Shadow Government


Last week, The Center for Public Integrity (CPI) released The Shadow Government, another of their eye-popping reports that they are so known for. The report is the result of an investigation of federal advisory committees, the secret, multi-layered and unaccountable bureaucracy that influences much of the federal government with precious little oversight and largely no record of their activities. There are over 900 committees, boards, commissions, councils and panels that advise the various agencies of the Executive Branch and the White House, meant to offer government expert opinions on various topics.
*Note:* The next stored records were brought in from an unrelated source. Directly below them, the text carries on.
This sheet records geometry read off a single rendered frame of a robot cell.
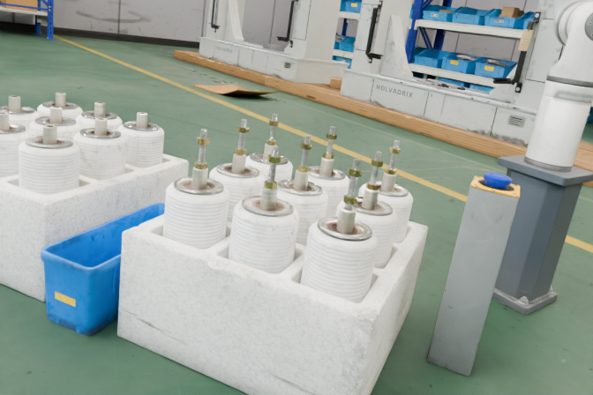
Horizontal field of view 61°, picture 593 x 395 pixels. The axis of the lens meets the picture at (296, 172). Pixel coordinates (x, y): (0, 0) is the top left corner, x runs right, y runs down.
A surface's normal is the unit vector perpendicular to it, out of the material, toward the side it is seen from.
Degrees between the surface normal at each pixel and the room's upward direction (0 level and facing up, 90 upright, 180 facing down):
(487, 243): 90
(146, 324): 90
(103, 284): 92
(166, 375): 0
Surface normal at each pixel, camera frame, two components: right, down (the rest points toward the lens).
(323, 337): -0.40, 0.20
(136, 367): 0.14, -0.95
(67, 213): 0.90, 0.24
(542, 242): -0.11, 0.26
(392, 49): -0.78, 0.07
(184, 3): 0.61, 0.30
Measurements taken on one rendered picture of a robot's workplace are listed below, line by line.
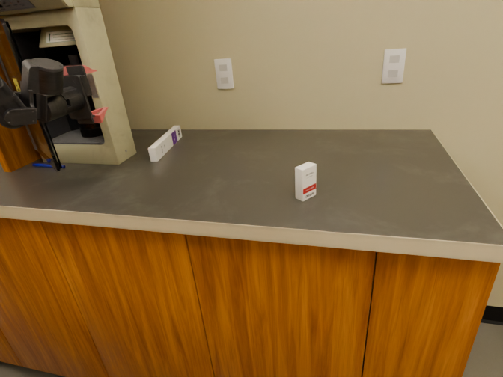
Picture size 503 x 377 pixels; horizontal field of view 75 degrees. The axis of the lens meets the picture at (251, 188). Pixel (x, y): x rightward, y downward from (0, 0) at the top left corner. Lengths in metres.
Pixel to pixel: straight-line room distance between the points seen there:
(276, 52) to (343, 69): 0.25
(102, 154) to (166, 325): 0.60
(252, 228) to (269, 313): 0.29
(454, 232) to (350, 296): 0.27
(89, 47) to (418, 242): 1.00
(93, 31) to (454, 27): 1.13
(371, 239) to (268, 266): 0.26
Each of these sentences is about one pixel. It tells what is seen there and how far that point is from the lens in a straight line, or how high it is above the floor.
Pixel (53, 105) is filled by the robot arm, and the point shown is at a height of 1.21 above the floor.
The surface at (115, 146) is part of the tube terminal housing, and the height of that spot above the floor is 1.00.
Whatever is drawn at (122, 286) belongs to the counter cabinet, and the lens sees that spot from 1.09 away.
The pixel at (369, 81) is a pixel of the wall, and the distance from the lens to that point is 1.33.
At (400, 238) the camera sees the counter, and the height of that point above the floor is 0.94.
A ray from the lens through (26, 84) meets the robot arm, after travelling 0.83.
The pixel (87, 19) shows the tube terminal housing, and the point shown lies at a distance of 1.17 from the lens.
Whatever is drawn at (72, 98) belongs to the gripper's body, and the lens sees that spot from 0.88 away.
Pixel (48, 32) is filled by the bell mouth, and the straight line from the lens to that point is 1.25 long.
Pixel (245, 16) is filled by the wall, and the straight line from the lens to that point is 1.36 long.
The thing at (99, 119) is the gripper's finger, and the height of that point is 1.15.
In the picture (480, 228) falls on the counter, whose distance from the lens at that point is 0.79.
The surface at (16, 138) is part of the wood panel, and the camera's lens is 1.42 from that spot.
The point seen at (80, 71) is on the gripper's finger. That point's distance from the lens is 0.92.
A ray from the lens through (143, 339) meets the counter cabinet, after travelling 1.24.
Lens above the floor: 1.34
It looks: 27 degrees down
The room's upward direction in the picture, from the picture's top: 5 degrees counter-clockwise
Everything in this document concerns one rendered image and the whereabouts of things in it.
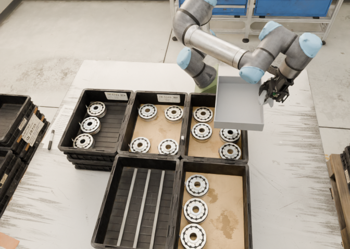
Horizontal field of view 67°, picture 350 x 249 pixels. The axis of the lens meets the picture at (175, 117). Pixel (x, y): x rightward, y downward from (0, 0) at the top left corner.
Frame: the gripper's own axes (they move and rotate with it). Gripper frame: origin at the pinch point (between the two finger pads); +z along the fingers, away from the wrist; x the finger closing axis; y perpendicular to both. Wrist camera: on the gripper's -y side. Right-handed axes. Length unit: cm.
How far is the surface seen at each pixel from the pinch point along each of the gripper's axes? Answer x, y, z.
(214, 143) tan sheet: -11.5, 6.8, 29.9
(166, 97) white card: -38, -17, 31
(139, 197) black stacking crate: -44, 37, 39
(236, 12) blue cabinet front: 26, -187, 69
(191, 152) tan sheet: -22.1, 12.4, 33.0
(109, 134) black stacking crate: -65, 3, 46
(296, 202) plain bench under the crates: 30, 30, 31
The CPI investigation found:

– committees packed with industry representatives;

– members are added or removed for political reasons;

– subcommittees and working groups are created allowing decisions to be made behind closed doors; and

– records are sealed if they exist at all.
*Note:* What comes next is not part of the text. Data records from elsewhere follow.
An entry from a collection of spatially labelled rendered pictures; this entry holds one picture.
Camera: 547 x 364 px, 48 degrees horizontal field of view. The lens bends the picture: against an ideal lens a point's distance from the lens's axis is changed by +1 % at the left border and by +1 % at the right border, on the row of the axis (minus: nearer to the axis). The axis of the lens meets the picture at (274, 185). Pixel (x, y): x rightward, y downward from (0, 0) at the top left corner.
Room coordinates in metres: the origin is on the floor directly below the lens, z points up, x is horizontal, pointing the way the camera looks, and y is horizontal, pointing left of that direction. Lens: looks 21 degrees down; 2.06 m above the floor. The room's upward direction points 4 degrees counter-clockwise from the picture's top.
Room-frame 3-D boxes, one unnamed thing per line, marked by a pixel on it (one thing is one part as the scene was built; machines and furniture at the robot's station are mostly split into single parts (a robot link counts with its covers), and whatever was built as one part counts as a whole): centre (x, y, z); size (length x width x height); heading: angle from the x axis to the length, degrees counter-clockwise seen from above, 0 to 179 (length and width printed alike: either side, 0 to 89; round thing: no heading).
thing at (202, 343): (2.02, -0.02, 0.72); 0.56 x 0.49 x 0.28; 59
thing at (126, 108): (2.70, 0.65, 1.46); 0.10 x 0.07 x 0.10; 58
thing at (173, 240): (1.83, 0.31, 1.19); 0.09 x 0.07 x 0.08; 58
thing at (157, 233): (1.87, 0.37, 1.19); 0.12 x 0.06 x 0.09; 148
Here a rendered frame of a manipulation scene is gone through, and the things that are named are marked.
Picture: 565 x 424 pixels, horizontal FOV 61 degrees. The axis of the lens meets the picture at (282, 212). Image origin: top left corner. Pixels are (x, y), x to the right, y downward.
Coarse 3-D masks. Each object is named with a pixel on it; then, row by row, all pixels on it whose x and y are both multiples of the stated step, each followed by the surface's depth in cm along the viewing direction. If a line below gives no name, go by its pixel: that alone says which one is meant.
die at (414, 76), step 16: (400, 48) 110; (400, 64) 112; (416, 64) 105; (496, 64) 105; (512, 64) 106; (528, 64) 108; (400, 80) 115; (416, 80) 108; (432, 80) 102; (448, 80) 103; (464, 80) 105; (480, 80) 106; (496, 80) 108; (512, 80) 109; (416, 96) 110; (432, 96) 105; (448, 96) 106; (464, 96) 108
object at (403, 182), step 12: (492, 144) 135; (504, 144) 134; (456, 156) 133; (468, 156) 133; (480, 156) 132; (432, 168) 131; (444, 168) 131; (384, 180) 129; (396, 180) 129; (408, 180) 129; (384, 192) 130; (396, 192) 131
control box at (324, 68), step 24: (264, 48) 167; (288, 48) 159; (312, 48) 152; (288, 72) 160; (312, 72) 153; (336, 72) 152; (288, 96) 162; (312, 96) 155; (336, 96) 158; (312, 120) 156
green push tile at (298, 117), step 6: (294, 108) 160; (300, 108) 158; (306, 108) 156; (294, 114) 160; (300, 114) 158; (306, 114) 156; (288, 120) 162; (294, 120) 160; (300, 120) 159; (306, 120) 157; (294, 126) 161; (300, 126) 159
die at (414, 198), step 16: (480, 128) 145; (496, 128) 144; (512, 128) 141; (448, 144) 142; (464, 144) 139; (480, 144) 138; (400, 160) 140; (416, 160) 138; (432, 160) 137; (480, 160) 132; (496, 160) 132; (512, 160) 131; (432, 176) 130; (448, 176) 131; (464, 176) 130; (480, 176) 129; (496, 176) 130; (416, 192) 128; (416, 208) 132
CPI has a cool chart showing some of the real-life impacts of this opaque bureaucracy.

Many of these issues were the reason that Congress passed the Federal Advisory Committee Act of 1972 (FACA). They wanted to discourage the influence of "locker-room discussion" on agency decisions that was so common, as Wikipedia puts it. FACA requires:

– members of the advisory committees be appointed without considering political affiliation;

– agencies have committee members file conflict of interest disclosures; and

– committees disclose more of their activities.

The reform worked for a while, but the old problems have returned with a vengeance. Federal court decisions, congressional action and inaction, and Bush Administration policies have fostered the weakening of FACA.

U.S. Reps. Henry Waxman, chair of the House Oversight and Government Reform Committee, and William Lacy Clay (D-Mo.) are sponsoring the Federal Advisory Committee Act Amendments of 2008 (H.R. 5687), which is meant to improve balance, transparency and independence. In April, Waxman’s committee passed the bill.

Veteran journalist Jim Morris was the investigation’s project manager. And I am happy to report he has now joined the Sunlight Foundation as our program director. Jim modestly says that he and his team only scratched the surface with their report and invites other journalists and citizen investigators to join in. CPI has a online tutorial on how to use the FACA Database.